EP1137800A1 - Method for purifying or isolating viral nucleic acids - Google Patents
Method for purifying or isolating viral nucleic acidsInfo
- Publication number
- EP1137800A1 EP1137800A1 EP99950544A EP99950544A EP1137800A1 EP 1137800 A1 EP1137800 A1 EP 1137800A1 EP 99950544 A EP99950544 A EP 99950544A EP 99950544 A EP99950544 A EP 99950544A EP 1137800 A1 EP1137800 A1 EP 1137800A1
- Authority
- EP
- European Patent Office
- Prior art keywords
- buffer
- nucleic acid
- nucleic acids
- plasma
- virus
- Prior art date
- Legal status (The legal status is an assumption and is not a legal conclusion. Google has not performed a legal analysis and makes no representation as to the accuracy of the status listed.)
- Granted
Links
Classifications
-
- C—CHEMISTRY; METALLURGY
- C12—BIOCHEMISTRY; BEER; SPIRITS; WINE; VINEGAR; MICROBIOLOGY; ENZYMOLOGY; MUTATION OR GENETIC ENGINEERING
- C12Q—MEASURING OR TESTING PROCESSES INVOLVING ENZYMES, NUCLEIC ACIDS OR MICROORGANISMS; COMPOSITIONS OR TEST PAPERS THEREFOR; PROCESSES OF PREPARING SUCH COMPOSITIONS; CONDITION-RESPONSIVE CONTROL IN MICROBIOLOGICAL OR ENZYMOLOGICAL PROCESSES
- C12Q1/00—Measuring or testing processes involving enzymes, nucleic acids or microorganisms; Compositions therefor; Processes of preparing such compositions
- C12Q1/68—Measuring or testing processes involving enzymes, nucleic acids or microorganisms; Compositions therefor; Processes of preparing such compositions involving nucleic acids
- C12Q1/6806—Preparing nucleic acids for analysis, e.g. for polymerase chain reaction [PCR] assay
Definitions
- the present invention relates to a method for isolating viral nucleic acids from liquids containing virus particles, such as e.g. Plasma or other liquids, the nucleic acids being obtained in pure form.
- the invention relates to the detection of viruses present in liquids, especially in plasma pools.
- the present invention relates in particular to a method for preparing samples for nucleic acid amplification techniques and a kit for carrying out the method.
- RNA amplification techniques are now often used assays such as assays based on polymerase chain reaction (PCR), branched DNA detection (bDNA) or nucleic acid sequence based amplification (NASBA) are used.
- PCR polymerase chain reaction
- bDNA branched DNA detection
- NASBA nucleic acid sequence based amplification
- the detection limit of the commercially available assays is around 100 to 400 DNA / RNA copies / ml plasma .

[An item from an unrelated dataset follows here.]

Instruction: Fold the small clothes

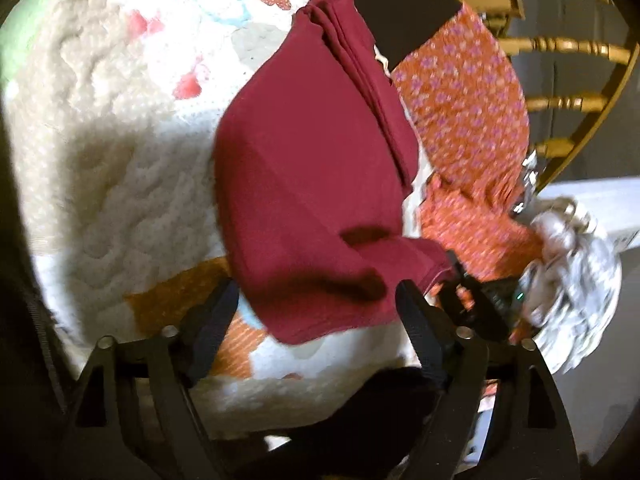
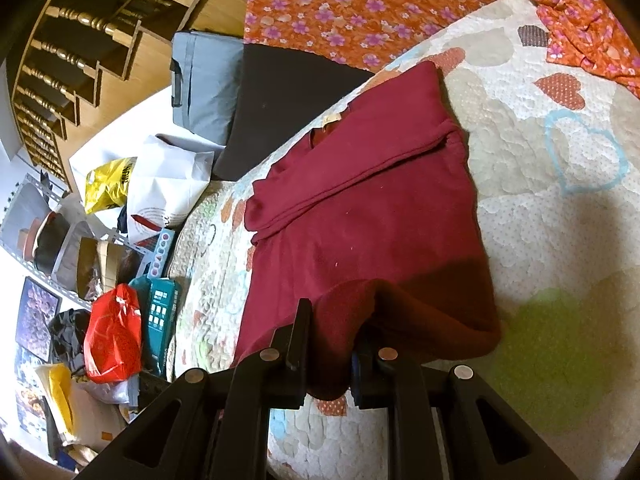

- Amplicor HCV Amplicor HBV monitor
- Amplicor HIV-1 monitor Amplicor HIV-1 monitor
- the detection limit of the commercially available assays for the detection of viruses is a problem. If, for example, only one out of 96 samples were virus-positive, the total virus concentration would drop to about 1/100 due to the dilution factor in the plasma pool , ie a value that is usually below the detection limit of the particular assay used. For example, if 1000-4000 RNA copies / ml HCV are measured in a single sample, there would only be about 10-40 copies / ml HCV in a 96-fold plasma pool (using this one contaminated and 95 virus-free individual samples with the same volume). which have so far not been detected by the commercially available assays. This would result in the contamination of the entire plasma pool and the transmission of the viruses to a large number of plasma receivers.
- the precipitation of virus particles from liquids using polyethylene glycol (PEG) has been a standard technique for concentrating viruses with low centrifugal force since the early 1970s (Yamamoto et al., Virology 40 (1970) 734; Morandi et al., J. Clin. Microbiol. 36 (1998) 1534-38).
- PEG polyethylene glycol
- the liquid is mixed with PEG and NaCl. Precipitation takes place in the cold, and the virus (protein) / PEG precipitates are then obtained by centrifugation.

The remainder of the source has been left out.